A line belongs in the answer if it contains "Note"; copy every such line from the entries below.

[Collected data]
※ ※ ※
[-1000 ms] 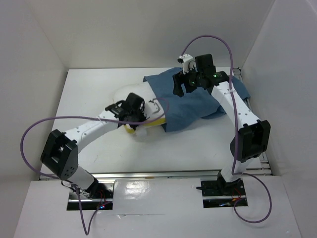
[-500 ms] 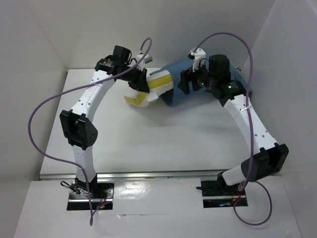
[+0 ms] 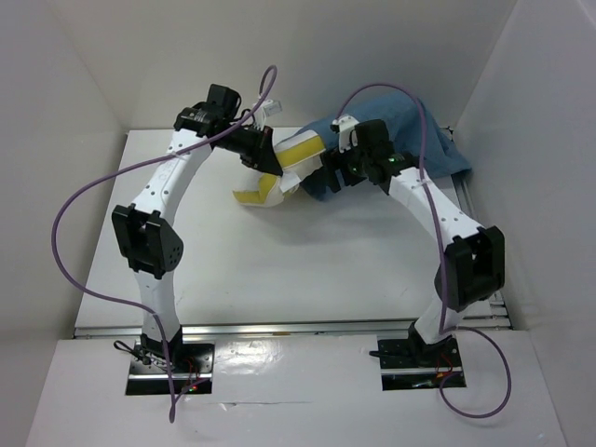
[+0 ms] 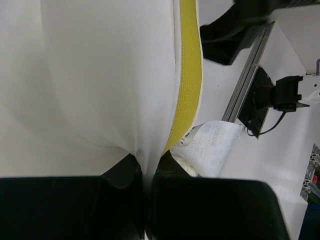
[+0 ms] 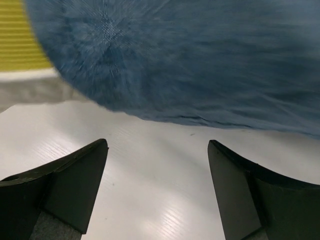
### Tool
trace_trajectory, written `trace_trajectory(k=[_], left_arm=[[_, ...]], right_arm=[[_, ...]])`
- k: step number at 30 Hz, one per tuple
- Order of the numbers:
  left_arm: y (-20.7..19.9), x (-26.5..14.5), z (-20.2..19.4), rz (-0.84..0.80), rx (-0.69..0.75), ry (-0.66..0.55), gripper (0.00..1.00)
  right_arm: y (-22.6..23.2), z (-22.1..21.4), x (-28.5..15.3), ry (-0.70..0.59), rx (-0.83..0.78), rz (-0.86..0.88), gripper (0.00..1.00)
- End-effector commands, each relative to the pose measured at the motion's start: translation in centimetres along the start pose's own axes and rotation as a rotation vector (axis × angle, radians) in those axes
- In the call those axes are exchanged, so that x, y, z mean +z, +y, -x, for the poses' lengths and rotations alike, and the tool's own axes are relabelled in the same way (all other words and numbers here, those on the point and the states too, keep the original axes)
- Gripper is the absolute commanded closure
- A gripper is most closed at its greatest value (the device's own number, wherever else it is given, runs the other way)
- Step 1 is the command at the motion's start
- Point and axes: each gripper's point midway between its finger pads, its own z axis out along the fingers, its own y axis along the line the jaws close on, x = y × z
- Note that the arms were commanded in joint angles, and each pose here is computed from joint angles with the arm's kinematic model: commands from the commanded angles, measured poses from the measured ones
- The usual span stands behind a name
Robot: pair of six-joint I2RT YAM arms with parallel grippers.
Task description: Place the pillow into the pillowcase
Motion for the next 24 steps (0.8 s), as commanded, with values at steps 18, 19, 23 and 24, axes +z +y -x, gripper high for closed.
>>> trace_trajectory(k=[18,19,23,24], left_arm=[[-3.2,-3.2,1.5,-0.095,0.056,-0.093,1.00],[-3.2,-3.2,1.5,-0.095,0.056,-0.093,1.00],[-2.8,-3.0,1.1,-0.087,0.054,-0.084,1.00],[-2.3,-2.7,0.6,-0.073,0.039,-0.071,1.00]], right_arm=[[-3.2,6.9,5.2,-0.230,0.105,-0.185,0.86],[-3.3,7.5,5.4,-0.243,0.105,-0.186,1.00],[-2.5,9.8,3.8,-0.292,0.069,-0.116,1.00],[-2.2,10.8,2.9,-0.320,0.064,-0.101,1.00]])
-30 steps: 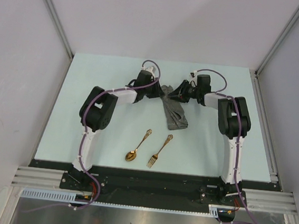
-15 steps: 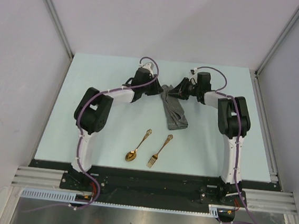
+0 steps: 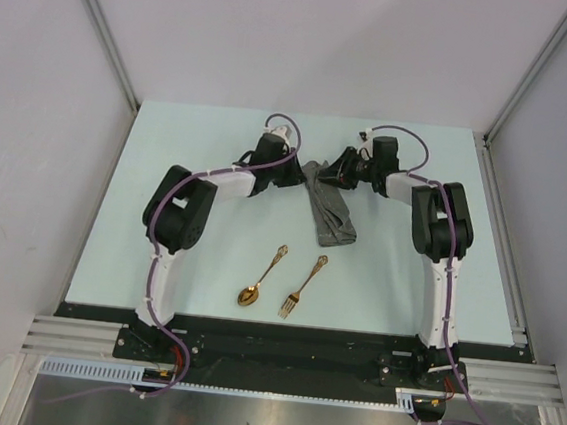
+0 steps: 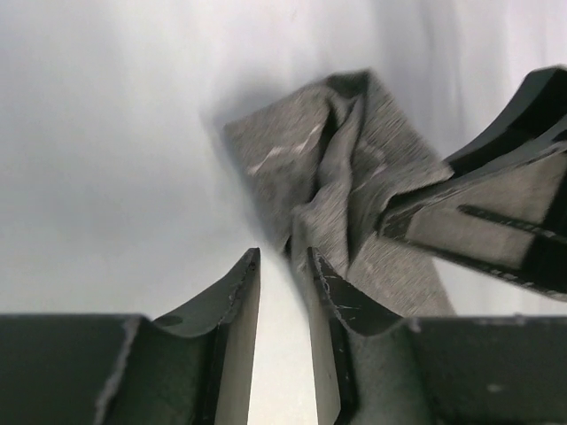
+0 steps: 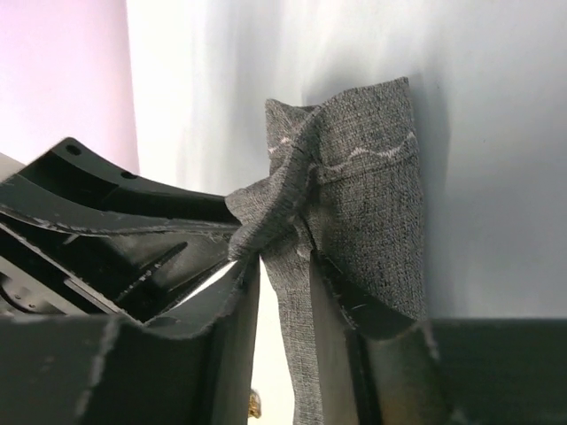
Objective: Fold the napkin into a case and place the utensils inside
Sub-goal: Stuff the top corner of the smaller-rectangle-folded napkin into the folded napkin.
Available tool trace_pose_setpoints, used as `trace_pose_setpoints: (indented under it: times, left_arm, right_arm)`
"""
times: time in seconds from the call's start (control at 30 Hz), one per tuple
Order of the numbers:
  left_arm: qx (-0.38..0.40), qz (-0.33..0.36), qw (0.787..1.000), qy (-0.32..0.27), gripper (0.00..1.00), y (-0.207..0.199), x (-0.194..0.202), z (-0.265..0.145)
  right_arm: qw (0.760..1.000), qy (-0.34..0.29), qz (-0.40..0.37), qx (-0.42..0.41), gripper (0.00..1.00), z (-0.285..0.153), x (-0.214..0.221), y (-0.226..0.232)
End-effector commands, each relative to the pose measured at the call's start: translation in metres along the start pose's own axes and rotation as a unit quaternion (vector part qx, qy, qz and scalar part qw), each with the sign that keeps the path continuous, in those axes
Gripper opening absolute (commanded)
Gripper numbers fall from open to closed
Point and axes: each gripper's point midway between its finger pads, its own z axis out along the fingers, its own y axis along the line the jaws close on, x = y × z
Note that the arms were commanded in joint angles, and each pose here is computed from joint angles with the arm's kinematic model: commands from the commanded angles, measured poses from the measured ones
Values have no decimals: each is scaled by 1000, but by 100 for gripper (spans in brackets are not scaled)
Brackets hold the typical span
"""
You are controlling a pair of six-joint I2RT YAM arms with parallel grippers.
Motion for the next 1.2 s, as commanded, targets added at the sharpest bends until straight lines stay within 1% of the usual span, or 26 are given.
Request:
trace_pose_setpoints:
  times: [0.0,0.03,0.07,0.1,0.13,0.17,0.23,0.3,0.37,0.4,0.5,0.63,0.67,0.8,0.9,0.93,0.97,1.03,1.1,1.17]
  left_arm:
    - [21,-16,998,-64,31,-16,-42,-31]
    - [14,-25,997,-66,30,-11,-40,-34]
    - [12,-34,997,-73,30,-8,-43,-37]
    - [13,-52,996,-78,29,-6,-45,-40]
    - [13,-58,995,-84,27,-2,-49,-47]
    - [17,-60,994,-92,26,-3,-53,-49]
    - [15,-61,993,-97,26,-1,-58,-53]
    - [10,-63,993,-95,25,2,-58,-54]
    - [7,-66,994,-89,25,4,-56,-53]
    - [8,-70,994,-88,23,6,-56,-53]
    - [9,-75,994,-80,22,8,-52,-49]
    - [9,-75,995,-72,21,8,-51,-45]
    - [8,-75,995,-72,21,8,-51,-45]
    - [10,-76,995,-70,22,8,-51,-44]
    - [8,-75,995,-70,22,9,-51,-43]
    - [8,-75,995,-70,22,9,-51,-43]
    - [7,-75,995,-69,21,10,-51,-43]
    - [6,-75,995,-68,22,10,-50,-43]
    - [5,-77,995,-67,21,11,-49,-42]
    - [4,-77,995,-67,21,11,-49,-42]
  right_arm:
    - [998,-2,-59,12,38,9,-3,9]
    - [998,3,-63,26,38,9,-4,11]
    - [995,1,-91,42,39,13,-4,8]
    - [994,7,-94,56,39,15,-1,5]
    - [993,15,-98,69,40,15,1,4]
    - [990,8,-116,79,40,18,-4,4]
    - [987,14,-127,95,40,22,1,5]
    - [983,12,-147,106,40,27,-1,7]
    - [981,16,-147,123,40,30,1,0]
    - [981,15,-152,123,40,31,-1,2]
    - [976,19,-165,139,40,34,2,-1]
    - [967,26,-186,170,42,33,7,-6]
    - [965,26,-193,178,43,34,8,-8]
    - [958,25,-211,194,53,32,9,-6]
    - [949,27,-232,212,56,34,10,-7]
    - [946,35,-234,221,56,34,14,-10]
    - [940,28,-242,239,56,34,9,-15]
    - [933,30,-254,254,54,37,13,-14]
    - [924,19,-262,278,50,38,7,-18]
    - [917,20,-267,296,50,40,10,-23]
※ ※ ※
■ The answer ■
- Note that the arms were commanded in joint angles, and each pose here is computed from joint angles with the arm's kinematic model: commands from the commanded angles, measured poses from the measured ones
Note that the arms were commanded in joint angles, and each pose here is computed from joint angles with the arm's kinematic model: commands from the commanded angles, measured poses from the measured ones

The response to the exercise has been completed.